I treat myself with M&S white chocolate cookies. They are the best ones by far. I also like Ottolenghi, (a shop and restaurant in Angel, London).
Where did your journey start?
When I was 16 or 17 years old I was a skinny teen and I went to the gym for the first time. I wanted to be a big meat head. I got too big, and then I wanted to become flexible. Basically I wanted to be physically powerful, a gymnast and the strongest man in the world all in one body.
What does health mean to you?
I have family members who physically cannot do stuff because they didn’t take care of themselves. They are overweight or have bad knees or diabetes and you realise it’s because they didn’t have any education about it. Or I started to see colleagues or class mates who developed problems, maybe because they were young and stupid once and are seeing the effects now. You see it on TV but when it’s in front of you it’s a different story.

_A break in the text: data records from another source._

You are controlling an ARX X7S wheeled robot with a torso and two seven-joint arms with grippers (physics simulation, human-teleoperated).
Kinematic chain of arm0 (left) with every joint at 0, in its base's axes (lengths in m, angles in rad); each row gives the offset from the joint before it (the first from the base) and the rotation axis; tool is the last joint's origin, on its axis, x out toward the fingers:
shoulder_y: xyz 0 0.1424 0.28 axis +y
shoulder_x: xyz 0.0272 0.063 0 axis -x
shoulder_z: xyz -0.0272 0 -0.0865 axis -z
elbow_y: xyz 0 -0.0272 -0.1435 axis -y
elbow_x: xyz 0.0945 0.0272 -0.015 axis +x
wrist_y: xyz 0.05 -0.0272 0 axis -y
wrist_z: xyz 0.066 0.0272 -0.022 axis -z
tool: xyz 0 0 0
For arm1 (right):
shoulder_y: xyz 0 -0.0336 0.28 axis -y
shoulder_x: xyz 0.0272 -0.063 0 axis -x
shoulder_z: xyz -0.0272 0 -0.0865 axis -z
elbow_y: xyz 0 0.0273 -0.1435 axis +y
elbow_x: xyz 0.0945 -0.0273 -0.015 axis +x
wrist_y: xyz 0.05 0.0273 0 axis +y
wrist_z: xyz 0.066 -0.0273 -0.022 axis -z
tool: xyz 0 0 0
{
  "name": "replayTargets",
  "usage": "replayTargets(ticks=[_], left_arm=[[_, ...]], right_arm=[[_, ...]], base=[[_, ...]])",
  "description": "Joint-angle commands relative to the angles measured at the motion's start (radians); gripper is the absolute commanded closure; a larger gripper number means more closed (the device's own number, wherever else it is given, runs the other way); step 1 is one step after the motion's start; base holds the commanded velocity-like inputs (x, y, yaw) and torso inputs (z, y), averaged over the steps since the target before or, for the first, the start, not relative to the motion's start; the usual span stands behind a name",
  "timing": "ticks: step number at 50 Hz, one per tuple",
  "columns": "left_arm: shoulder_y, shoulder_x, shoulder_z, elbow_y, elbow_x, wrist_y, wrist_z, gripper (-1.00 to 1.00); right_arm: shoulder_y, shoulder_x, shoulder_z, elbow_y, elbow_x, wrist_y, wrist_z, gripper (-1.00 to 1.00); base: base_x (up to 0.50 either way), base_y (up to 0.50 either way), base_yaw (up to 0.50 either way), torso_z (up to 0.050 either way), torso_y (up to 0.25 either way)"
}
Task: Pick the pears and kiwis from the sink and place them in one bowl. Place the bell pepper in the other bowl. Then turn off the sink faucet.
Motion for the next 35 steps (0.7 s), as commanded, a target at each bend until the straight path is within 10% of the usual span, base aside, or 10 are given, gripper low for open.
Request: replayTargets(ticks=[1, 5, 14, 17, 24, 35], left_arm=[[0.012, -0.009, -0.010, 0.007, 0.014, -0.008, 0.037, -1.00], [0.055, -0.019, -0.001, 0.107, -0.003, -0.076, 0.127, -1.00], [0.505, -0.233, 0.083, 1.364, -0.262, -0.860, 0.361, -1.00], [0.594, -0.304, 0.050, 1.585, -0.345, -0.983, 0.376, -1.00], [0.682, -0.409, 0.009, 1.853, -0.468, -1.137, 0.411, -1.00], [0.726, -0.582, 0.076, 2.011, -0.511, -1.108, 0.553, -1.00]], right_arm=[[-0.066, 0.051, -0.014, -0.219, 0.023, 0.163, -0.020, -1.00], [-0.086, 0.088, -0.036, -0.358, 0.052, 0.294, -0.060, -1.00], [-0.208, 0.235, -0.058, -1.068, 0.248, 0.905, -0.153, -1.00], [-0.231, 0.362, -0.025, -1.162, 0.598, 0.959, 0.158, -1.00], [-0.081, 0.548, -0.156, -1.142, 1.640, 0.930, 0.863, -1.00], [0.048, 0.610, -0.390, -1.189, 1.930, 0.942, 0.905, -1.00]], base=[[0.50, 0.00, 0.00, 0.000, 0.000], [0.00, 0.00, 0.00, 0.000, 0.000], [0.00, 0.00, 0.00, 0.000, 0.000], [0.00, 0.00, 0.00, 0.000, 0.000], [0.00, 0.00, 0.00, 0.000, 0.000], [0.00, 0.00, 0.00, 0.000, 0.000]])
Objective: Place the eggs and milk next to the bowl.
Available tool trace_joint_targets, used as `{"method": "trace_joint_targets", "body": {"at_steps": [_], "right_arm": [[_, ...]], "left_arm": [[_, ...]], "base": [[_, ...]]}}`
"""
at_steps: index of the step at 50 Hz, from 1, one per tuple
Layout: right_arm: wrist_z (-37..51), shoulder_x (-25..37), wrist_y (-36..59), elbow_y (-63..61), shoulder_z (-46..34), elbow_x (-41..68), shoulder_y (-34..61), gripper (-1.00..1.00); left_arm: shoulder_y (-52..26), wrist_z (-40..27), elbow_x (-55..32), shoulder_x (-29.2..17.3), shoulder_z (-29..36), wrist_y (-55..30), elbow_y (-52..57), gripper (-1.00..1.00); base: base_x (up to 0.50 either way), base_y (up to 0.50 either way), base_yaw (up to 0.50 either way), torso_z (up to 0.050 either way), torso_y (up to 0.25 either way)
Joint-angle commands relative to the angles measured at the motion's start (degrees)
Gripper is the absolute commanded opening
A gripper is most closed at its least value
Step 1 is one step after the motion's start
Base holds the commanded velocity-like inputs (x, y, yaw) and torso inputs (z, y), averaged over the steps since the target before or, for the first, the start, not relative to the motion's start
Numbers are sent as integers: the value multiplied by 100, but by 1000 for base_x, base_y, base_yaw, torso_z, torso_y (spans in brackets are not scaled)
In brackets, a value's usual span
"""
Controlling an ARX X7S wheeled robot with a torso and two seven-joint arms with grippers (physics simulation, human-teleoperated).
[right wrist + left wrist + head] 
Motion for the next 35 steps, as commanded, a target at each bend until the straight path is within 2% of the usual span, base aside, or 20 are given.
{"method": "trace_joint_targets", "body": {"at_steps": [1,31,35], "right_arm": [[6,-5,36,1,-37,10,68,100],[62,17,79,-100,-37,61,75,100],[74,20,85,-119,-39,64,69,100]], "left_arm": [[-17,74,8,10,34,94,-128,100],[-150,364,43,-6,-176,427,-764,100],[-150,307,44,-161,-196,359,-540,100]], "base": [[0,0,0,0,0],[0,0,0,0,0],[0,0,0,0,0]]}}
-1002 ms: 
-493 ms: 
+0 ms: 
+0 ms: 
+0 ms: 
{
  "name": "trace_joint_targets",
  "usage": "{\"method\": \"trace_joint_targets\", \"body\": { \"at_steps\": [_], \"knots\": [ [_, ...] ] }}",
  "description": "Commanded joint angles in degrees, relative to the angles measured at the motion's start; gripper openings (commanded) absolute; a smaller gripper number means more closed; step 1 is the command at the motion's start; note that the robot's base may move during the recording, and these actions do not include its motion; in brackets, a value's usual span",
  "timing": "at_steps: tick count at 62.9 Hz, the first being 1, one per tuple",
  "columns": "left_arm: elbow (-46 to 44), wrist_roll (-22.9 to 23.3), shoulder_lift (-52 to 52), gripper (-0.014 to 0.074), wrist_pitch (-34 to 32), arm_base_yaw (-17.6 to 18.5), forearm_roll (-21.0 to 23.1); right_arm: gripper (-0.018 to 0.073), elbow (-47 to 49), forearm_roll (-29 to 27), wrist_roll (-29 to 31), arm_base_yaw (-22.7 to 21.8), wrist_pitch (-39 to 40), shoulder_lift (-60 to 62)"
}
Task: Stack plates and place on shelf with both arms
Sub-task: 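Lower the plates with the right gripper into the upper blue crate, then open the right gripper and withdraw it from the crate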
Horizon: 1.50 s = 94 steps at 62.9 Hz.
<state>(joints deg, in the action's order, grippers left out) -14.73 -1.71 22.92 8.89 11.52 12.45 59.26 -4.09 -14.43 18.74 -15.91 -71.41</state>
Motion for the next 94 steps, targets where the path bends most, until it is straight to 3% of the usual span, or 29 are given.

For me, health is being able to do what I do now in 20, 30 or 40 years. I see people every day with walking sticks and I wonder how they got there. Five years ago they might have had their health. We take health for granted because it doesn’t affect us until it affects us, if that makes sense. I personally never want to get to a situation where I can’t move my body.
Peter’s biography: Qualified as a personal trainer since 2006, Peter Mac has extensive experience in nutrition, boxing, spinning, and body conditioning, with a reputation for delivering results through bespoke and individually tailored training programmes, alongside personalised nutritional advice.